**Activity**
Report every line from the material that contains the word "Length".

**Data for processing**
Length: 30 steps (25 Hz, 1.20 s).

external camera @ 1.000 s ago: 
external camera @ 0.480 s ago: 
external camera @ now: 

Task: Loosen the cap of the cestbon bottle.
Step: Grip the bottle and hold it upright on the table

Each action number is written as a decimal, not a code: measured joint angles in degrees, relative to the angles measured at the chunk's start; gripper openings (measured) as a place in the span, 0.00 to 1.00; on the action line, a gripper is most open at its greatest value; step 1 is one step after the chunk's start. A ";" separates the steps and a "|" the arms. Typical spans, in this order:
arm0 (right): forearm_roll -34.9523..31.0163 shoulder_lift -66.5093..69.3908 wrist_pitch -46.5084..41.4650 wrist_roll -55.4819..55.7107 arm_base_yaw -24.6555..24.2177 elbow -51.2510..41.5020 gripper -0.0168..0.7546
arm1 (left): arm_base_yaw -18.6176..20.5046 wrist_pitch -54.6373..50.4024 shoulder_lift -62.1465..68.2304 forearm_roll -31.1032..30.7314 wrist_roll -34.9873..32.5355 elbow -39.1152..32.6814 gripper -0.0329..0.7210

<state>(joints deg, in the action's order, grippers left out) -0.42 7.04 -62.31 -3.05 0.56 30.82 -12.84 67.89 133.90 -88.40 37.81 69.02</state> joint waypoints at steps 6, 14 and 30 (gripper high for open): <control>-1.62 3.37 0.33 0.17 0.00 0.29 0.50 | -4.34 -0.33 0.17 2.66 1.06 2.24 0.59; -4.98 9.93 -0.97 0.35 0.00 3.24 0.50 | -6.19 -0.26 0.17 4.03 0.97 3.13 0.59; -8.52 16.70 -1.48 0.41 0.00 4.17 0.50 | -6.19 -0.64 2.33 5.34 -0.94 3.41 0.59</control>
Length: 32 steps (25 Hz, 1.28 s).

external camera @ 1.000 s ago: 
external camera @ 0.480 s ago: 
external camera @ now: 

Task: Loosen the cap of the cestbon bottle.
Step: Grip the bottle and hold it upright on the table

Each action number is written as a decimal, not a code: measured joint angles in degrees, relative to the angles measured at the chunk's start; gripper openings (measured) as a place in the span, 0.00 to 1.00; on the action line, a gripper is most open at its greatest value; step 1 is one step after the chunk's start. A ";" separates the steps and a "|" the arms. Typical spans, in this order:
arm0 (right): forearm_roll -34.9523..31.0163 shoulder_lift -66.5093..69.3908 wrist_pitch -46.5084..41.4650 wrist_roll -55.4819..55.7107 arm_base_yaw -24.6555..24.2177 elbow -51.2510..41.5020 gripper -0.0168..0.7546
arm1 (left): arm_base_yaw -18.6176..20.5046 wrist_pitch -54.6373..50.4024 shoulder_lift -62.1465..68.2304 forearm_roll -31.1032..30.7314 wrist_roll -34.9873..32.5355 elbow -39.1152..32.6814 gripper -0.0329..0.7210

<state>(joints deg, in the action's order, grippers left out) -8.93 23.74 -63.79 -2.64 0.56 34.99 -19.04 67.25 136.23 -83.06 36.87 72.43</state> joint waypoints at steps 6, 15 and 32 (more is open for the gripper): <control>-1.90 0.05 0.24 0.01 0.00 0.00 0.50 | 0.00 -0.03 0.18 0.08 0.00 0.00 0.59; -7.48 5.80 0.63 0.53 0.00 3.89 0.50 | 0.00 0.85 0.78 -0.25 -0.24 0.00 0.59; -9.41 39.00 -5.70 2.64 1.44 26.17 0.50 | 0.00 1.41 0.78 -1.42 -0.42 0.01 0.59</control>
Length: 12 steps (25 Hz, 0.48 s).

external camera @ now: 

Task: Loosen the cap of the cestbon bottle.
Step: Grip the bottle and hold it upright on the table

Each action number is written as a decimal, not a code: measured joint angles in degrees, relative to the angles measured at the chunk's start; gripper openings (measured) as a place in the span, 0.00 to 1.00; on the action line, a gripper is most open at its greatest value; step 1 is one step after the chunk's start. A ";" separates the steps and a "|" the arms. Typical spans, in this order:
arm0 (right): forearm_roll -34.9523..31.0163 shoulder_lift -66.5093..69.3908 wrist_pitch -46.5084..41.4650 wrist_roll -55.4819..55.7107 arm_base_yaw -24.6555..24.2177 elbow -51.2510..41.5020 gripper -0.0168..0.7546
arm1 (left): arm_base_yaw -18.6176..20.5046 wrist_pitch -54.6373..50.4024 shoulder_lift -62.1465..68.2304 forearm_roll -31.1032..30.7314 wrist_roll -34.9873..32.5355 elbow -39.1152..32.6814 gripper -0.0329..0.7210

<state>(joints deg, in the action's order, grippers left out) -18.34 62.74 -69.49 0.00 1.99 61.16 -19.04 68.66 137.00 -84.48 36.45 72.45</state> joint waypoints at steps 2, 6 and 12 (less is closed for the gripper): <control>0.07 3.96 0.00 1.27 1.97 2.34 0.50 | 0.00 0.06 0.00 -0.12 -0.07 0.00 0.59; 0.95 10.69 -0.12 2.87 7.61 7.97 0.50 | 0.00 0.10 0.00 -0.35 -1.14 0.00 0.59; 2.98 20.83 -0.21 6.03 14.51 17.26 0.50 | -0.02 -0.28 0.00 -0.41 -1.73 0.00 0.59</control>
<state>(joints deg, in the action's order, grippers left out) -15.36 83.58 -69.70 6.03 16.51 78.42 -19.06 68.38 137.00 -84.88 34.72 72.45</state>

**Answer space**
Length: 30 steps (25 Hz, 1.20 s).
Length: 32 steps (25 Hz, 1.28 s).
Length: 12 steps (25 Hz, 0.48 s).

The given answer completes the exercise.